**Work request**
Write out every entry exactly as given, but omit the pictures.

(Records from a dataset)
<<<<
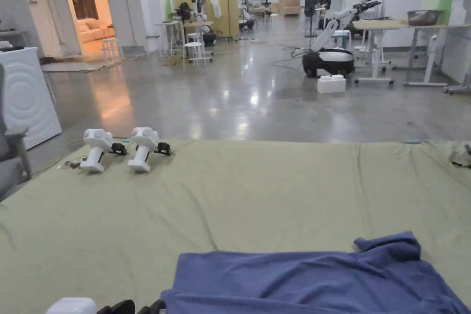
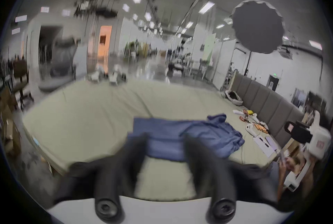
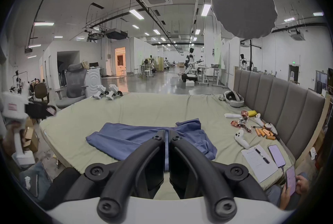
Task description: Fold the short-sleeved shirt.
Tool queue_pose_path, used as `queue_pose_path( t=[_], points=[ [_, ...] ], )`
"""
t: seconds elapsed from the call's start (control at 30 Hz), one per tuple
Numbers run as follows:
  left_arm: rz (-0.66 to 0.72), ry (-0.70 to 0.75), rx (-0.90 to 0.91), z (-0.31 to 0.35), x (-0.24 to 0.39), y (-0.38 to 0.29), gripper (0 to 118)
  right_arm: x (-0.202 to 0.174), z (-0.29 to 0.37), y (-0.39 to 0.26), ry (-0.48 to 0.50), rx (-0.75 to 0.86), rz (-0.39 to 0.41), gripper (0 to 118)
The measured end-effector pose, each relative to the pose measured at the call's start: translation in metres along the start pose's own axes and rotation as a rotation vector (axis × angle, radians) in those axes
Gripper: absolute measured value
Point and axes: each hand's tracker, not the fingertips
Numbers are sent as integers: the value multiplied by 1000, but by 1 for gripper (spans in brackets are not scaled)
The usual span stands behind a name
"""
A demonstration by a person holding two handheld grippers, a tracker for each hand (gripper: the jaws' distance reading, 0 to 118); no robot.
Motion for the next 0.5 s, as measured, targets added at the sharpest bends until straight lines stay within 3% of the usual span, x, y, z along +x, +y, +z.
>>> queue_pose_path(
  t=[0.1, 0.37, 0.5],
  points=[
    [149, -81, -109, -60, -39, -6, 73, -1, -4, -6, 17, -57, -41, 5],
    [172, 179, -372, -232, -92, -19, 72, 27, -11, -34, -63, -222, -87, 5],
    [229, 174, -418, -269, -97, -27, 65, 45, -19, -45, -112, -296, -142, 5]
  ],
)
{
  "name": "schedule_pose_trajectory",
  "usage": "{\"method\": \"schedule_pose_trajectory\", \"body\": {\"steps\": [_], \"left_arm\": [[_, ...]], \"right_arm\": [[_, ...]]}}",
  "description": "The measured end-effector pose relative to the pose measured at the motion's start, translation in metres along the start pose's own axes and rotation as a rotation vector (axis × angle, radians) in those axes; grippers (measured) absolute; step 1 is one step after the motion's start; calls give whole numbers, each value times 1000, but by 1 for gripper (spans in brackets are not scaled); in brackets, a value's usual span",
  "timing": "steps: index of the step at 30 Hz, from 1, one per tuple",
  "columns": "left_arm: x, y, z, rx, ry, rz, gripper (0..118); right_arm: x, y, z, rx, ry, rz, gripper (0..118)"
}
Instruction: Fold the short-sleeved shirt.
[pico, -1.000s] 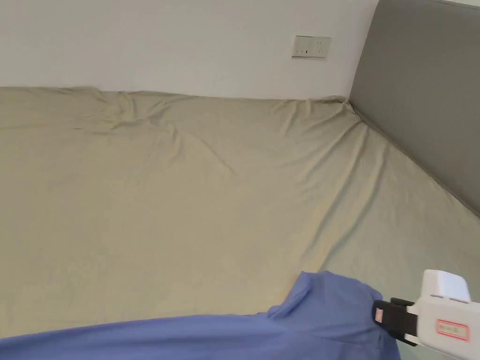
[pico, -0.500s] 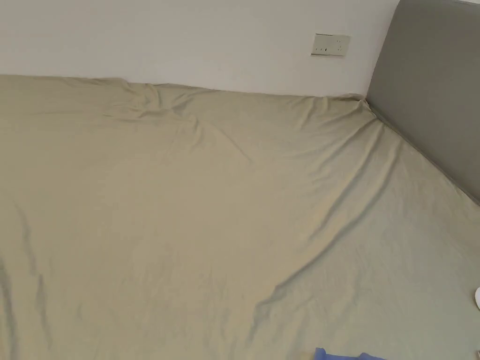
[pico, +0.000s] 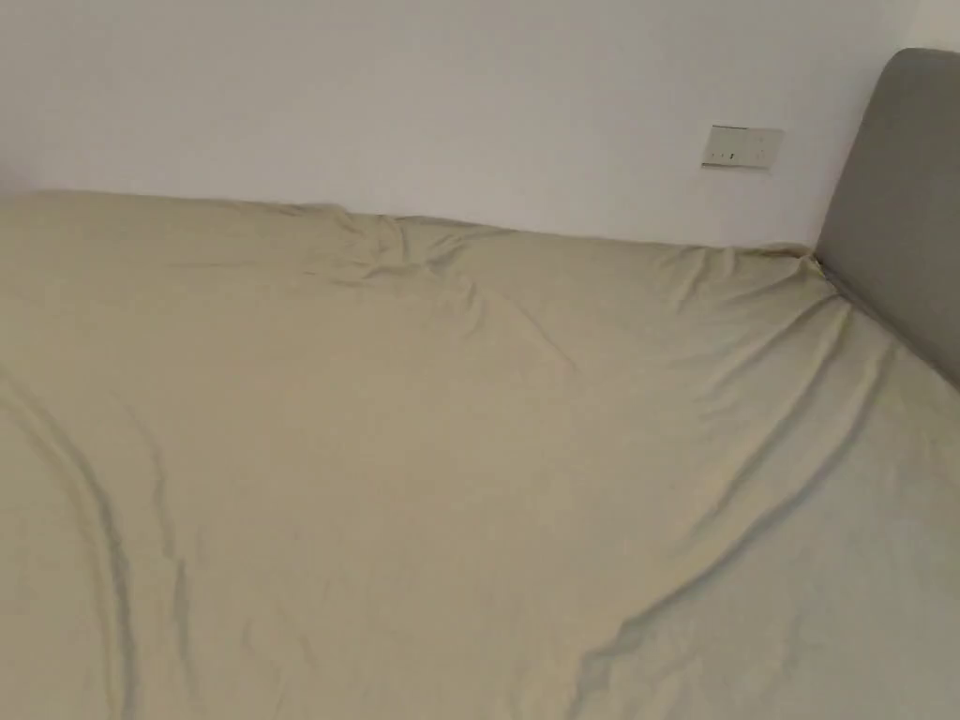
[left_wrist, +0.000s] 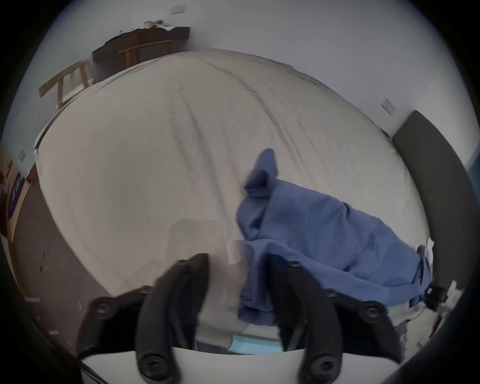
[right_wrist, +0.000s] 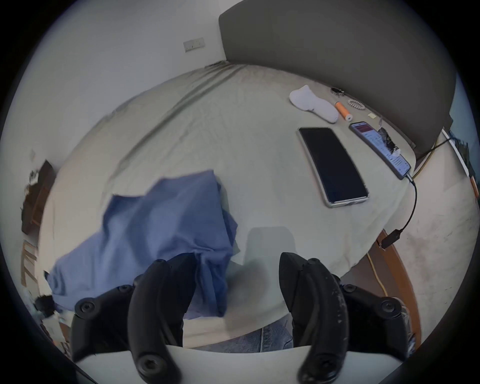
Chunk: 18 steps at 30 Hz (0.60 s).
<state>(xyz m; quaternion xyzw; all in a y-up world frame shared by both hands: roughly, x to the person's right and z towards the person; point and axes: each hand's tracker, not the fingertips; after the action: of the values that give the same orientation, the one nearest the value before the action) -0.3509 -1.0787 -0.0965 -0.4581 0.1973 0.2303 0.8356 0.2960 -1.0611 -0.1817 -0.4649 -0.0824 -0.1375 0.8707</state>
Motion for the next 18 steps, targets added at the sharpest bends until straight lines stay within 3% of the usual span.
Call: {"method": "schedule_pose_trajectory", "body": {"steps": [2, 3, 4, 5, 7, 8, 13, 16, 18], "left_arm": [[-9, 8, 18, -25, -66, 61, 57], [-12, 9, 29, 27, -124, 86, 43], [-14, 10, 41, 89, -170, 98, 19], [-12, 12, 50, 141, -156, 103, 0], [-11, 18, 63, 190, -159, 97, 0], [-10, 18, 66, 200, -177, 87, 0], [-18, 25, 56, 171, -338, 135, 0], [-30, 30, 31, 128, -389, 174, 0], [-41, 34, 12, 66, -516, 244, 5]], "right_arm": [[3, 10, 25, 89, 81, -45, 70], [3, 14, 35, 128, 111, -56, 67], [1, 20, 45, 168, 152, -60, 60], [-4, 24, 56, 201, 182, -59, 40], [-14, 29, 65, 245, 216, -57, 5], [-18, 30, 69, 262, 219, -55, 2], [-47, 23, 70, 231, 327, 42, 1], [-58, 17, 69, 204, 372, 49, 1], [-60, 15, 67, 190, 383, 48, 1]]}}
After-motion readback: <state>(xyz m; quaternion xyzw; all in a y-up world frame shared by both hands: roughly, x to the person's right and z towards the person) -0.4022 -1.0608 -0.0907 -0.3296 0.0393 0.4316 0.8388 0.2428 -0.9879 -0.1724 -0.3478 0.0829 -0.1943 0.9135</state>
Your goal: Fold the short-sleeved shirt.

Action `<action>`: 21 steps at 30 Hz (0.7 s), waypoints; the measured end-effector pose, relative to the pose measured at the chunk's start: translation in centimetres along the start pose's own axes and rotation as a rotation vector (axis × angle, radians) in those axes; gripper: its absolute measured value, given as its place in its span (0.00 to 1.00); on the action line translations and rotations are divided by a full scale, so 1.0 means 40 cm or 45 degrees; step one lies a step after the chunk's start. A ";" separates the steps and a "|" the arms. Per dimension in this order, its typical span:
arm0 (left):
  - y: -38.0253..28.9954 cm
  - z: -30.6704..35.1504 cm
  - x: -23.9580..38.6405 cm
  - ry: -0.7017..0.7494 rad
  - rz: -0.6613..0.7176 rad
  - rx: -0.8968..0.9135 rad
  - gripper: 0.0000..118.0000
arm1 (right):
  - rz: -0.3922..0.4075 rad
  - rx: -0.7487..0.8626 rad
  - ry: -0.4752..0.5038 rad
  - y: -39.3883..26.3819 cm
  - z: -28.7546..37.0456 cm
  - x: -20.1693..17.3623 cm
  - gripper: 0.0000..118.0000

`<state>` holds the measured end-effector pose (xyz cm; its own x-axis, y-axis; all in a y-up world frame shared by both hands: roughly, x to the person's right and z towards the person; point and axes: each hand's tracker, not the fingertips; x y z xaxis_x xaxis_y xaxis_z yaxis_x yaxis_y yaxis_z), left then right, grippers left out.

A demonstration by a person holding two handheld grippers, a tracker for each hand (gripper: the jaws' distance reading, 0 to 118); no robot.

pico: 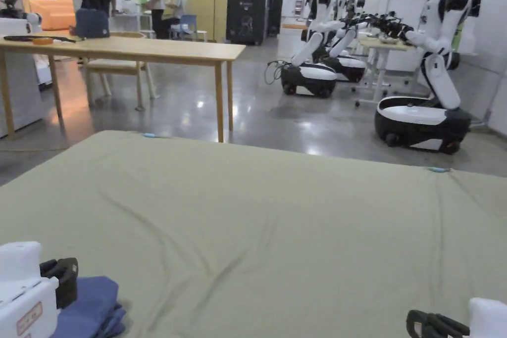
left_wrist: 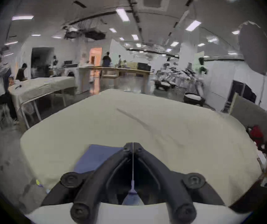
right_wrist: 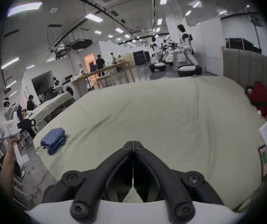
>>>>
**Written answer**
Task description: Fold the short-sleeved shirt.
Tool queue_pose_path, used as `queue_pose_path( t=[_], points=[ [_, ...] ], )`
"""
t: seconds elapsed from the call's start (control at 30 Hz), one per tuple
Numbers run as follows:
  left_arm: rz (-0.66 to 0.72), ry (-0.70 to 0.75), rx (-0.90 to 0.91), z (-0.31 to 0.35), x (-0.24 to 0.39), y (-0.38 to 0.29), gripper (0 to 118)
  right_arm: x (-0.202 to 0.174), z (-0.29 to 0.37), y (-0.39 to 0.26), ry (-0.48 to 0.50), rx (-0.75 to 0.86), rz (-0.39 to 0.41), gripper (0 to 118)
The measured end-effector pose, each relative to the pose measured at the call's start: translation in metres along the start pose's own axes and rotation as a rotation vector (axis × angle, radians) in those axes
Gripper: absolute measured value
Point and axes: each hand's tracker, not the fingertips
Numbers are sent as integers: the value multiplied by 1000, but by 1 for gripper (spans in brackets are not scaled)
The usual span stands behind a name
"""
A demonstration by a person holding two handheld grippers, a tracker for each hand (gripper: the jaws' distance reading, 0 to 118); no robot.
Motion for the next 0.5 s, as measured, targets added at the sharpest bends until straight lines stay within 3% of the usual span, x, y, z along +x, +y, +z.
>>> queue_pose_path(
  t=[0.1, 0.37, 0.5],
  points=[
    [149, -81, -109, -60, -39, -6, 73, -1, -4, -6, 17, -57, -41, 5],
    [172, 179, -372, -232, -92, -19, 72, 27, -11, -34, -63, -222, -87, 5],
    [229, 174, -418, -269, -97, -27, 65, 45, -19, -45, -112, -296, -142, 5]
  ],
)
{
  "name": "schedule_pose_trajectory",
  "usage": "{\"method\": \"schedule_pose_trajectory\", \"body\": {\"steps\": [_], \"left_arm\": [[_, ...]], \"right_arm\": [[_, ...]]}}",
  "description": "The measured end-effector pose relative to the pose measured at the motion's start, translation in metres along the start pose's own axes and rotation as a rotation vector (axis × angle, radians) in those axes; grippers (measured) absolute; step 1 is one step after the motion's start; calls give whole numbers, each value times 1000, but by 1 for gripper (spans in brackets are not scaled); in brackets, a value's usual span",
  "timing": "steps: index of the step at 30 Hz, from 1, one per tuple",
  "columns": "left_arm: x, y, z, rx, ry, rz, gripper (0..118); right_arm: x, y, z, rx, ry, rz, gripper (0..118)"
}
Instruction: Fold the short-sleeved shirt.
[pico, -1.000s] 
[pico, -0.500s] 
[pico, +0.000s] 
[left_wrist, +0.000s] 
[right_wrist, +0.000s] 
Chunk: 18 steps at 30 Hz (0.60 s).
<state>(xyz m; quaternion xyzw; all in a y-up world frame shared by both hands: roughly, x to the person's right and z towards the person; point and axes: each hand's tracker, not the fingertips; after the action: of the values that give the same orientation, the one nearest the value before the action) -0.3509 -1.0787 -0.0965 -0.4581 0.1973 0.2303 0.8356 0.2960 -1.0611 -0.1817 -0.4649 -0.0824 -0.1375 0.8707</state>
Motion for the next 18 steps, targets added at the sharpest bends until straight lines stay within 3% of the usual span.
Call: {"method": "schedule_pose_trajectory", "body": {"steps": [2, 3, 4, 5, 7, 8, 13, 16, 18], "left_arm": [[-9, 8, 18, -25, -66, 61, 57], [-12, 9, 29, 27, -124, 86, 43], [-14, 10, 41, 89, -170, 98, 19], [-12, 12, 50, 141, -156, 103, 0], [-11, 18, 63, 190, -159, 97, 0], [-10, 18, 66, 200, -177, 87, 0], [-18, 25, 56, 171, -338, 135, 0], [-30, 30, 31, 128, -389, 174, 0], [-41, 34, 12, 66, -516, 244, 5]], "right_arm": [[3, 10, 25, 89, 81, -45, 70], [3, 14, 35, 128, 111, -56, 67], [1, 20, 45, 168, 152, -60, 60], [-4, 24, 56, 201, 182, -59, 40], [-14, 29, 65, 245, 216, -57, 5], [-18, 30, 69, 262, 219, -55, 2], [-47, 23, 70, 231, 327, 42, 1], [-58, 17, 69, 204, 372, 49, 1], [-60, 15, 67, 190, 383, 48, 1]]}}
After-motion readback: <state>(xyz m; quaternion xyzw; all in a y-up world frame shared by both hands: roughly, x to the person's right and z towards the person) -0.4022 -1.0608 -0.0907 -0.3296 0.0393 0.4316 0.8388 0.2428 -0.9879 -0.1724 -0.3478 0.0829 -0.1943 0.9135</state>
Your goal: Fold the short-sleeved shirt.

Action `<action>`: 21 steps at 30 Hz (0.7 s), waypoints; the measured end-effector pose, relative to the pose measured at the chunk's start: translation in centimetres along the start pose's own axes and rotation as a rotation vector (axis × angle, radians) in those axes; gripper: its absolute measured value, given as its place in its span (0.00 to 1.00); on the action line translations and rotations are divided by a full scale, so 1.0 means 40 cm or 45 degrees; step one lies a step after the chunk's start. A ";" separates the steps and a "|" the arms. Per dimension in this order, its typical span:
arm0 (left):
  - y: -38.0253..28.9954 cm
  - z: -30.6704..35.1504 cm
  - x: -23.9580..38.6405 cm
  - ry: -0.7017..0.7494 rad
  - rz: -0.6613..0.7176 rad
  - rx: -0.8968..0.9135 rad
  - gripper: 0.0000..118.0000
arm1 (right):
  - rz: -0.3922..0.4075 rad
  - rx: -0.7487..0.8626 rad
  - ry: -0.4752..0.5038 rad
  - y: -39.3883..26.3819 cm
  - z: -28.7546..37.0456 cm
  - x: -20.1693..17.3623 cm
  - gripper: 0.0000..118.0000

`<state>` holds the measured end-effector pose (xyz cm; its own x-axis, y-axis; all in a y-up world frame shared by both hands: roughly, x to the person's right and z towards the person; point and axes: each hand's tracker, not the fingertips; x y z xaxis_x xaxis_y xaxis_z yaxis_x yaxis_y yaxis_z), left then right, grippers left out.

A demonstration by a person holding two handheld grippers, a tracker for each hand (gripper: the jaws' distance reading, 0 to 118); no robot.

pico: 
left_wrist: 
right_wrist: 

This answer is now complete.